研究人员筛查25株人源临床分离株，MIC范围0.5–128 μg/mL，选取5株MSSA（MIC ≤ 4 μg/mL）与5株MRSA（MIC > 4 μg/mL）对比。MRSA分离株48 h生物被膜生物量显著高于MSSA，MIC值与生物被膜吸光度呈正相关（Spearman r = 0.72, p < 0.05），提示高甲氧西林耐药与增强的生物被膜产生相关，可能受c-di-AMP等通路共调控。

MRSA生物被膜相较浮游菌中c-di-AMP通路多数基因（尤pstA、kdpD）表达上调，胞内c-di-AMP水平于生物被膜期显著升高（p < 0.01）；MRSA整体c-di-AMP通路基因表达高于MSSA。表明c-di-AMP信号在生物被膜发育中被激活，且在MRSA中增强，可能是甲氧西林耐药与持留的非经典机制。

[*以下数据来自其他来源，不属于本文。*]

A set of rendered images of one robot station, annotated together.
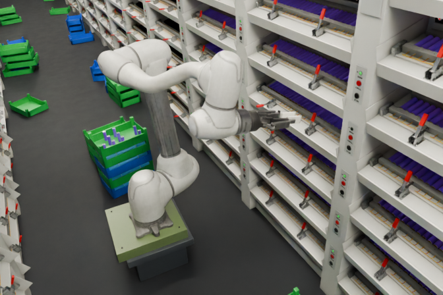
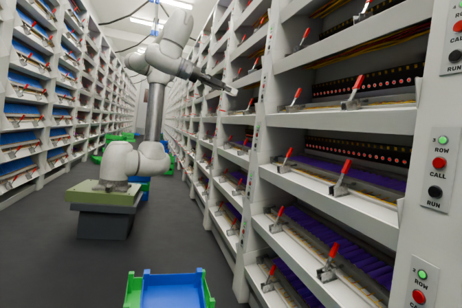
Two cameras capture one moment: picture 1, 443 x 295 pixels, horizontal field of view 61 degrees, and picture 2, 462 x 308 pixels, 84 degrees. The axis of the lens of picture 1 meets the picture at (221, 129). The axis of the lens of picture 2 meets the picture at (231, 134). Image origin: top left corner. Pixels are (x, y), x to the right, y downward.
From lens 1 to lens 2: 1.04 m
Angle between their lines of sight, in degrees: 32
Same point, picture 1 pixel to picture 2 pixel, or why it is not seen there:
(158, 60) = not seen: hidden behind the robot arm
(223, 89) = (172, 24)
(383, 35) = not seen: outside the picture
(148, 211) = (110, 167)
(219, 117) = (165, 45)
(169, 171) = (142, 150)
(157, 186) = (126, 150)
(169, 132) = (154, 121)
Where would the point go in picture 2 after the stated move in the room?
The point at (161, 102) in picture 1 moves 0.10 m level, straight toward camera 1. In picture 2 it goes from (156, 97) to (150, 95)
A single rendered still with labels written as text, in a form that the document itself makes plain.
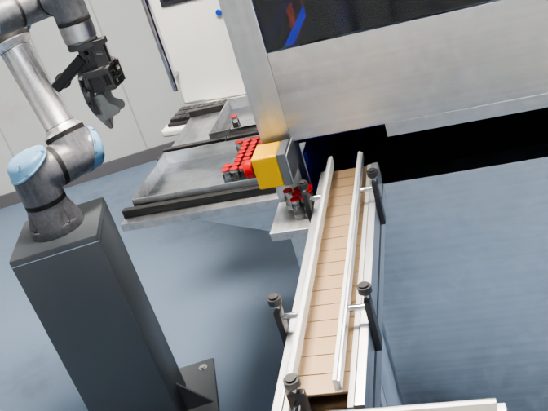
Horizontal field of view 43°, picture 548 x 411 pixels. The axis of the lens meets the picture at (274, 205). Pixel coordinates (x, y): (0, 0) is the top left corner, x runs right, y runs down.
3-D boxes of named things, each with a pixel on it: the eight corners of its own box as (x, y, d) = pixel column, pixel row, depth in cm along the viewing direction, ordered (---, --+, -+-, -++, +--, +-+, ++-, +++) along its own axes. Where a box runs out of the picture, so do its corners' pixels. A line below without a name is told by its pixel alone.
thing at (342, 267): (323, 209, 153) (306, 145, 146) (393, 197, 149) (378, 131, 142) (277, 461, 95) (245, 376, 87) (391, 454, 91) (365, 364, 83)
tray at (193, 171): (285, 142, 182) (281, 130, 180) (268, 190, 160) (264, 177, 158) (167, 164, 191) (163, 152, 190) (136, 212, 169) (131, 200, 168)
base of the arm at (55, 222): (28, 248, 190) (12, 217, 186) (37, 223, 204) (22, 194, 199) (81, 231, 190) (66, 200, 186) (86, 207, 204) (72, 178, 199)
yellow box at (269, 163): (298, 169, 147) (289, 138, 143) (293, 184, 141) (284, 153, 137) (263, 174, 149) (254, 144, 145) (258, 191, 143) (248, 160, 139)
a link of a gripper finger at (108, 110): (125, 130, 161) (110, 93, 157) (102, 134, 163) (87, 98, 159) (129, 124, 164) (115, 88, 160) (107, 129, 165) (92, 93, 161)
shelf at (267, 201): (339, 87, 213) (338, 81, 213) (316, 200, 154) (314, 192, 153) (196, 117, 226) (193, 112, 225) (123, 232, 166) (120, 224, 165)
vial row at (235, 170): (256, 152, 180) (251, 137, 178) (242, 186, 165) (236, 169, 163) (248, 154, 181) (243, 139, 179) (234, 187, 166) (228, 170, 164)
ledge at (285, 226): (342, 200, 150) (340, 192, 150) (338, 232, 139) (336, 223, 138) (280, 209, 154) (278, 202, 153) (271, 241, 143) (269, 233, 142)
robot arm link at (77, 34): (52, 31, 151) (68, 20, 158) (60, 50, 153) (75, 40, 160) (82, 23, 149) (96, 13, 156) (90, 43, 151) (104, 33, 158)
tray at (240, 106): (337, 87, 208) (333, 77, 207) (329, 121, 186) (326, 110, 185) (231, 109, 217) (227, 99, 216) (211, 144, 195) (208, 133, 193)
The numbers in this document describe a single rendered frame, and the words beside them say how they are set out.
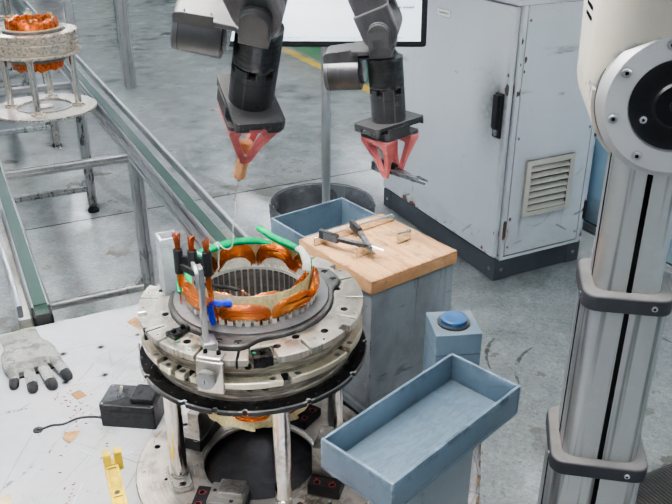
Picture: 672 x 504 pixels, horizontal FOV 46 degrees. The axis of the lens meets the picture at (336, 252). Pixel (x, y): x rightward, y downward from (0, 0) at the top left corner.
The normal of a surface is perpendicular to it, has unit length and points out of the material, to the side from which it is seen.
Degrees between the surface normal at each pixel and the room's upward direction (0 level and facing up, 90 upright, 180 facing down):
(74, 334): 0
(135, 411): 90
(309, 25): 83
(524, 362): 0
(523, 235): 89
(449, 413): 0
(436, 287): 90
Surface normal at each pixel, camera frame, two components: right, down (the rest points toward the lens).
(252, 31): -0.15, 0.86
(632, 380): -0.18, 0.43
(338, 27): -0.01, 0.33
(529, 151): 0.45, 0.39
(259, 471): 0.00, -0.90

亚抑制浓度甲氧西林处理使临床分离株胞内c-di-AMP升高，cdaA（DacA编码基因）显著上调，gdpP（c-di-AMP磷酸二酯酶编码基因）亦上调提示反馈调节；MRSA感染THP-1巨噬细胞并用亚抑制浓度甲氧西林处理后，胞内菌c-di-AMP同样升高。证明甲氧西林胁迫通过上调DacA介导c-di-AMP合成，且该适应性反应发生于感染宿主体内。

MRSA（vs MSSA）感染巨噬细胞后STING磷酸化及ISG15上调，IFN-β mRNA及蛋白分泌升高，而pro-IL-1β（IL1B）mRNA降低。说明MRSA高c-di-AMP激活宿主STING—I型干扰素轴，偏向I型IFN而抑制IL-1β炎症应答，可能利于胞内持留。

以DacA（PDB 6GYW）对10614种FDA药物虚拟筛选，ROC曲线AUC = 0.98。优选结合能最佳的4个可商用化合物：桉叶油醇（eucalyptol，结合能−5.11 kcal/mol，与Asn166/Val167形成疏水作用）、金刚烷（adamantane）、莨菪酮（tropinone，结合能−4.02 kcal/mol，结合Leu163/Asn166/Val167）及尿囊素（allantoin）。四者均结合DacA环化酶域催化重要残基，可作c-di-AMP合成抑制再利用骨架。

四化合物符合Lipinski五规则，具良好水溶性、高人肠吸收（eucalyptol 100%、tropinone 98.8%），AMES阴性、无hERG抑制、无非特异性CYP抑制。eucalyptol与tropinone透BBB有限但口服生物利用度预测佳，选入后续实验。

tropinone与eucalyptol单药MIC分别为16 mg/mL与20 mg/mL；联用亚抑制浓度甲氧西林使甲氧西林MIC由128 μg/mL降至32 μg/mL（4倍降低），部分菌株（MRSA-5）可降至16 μg/mL（4–8倍降低），具协同增敏效应。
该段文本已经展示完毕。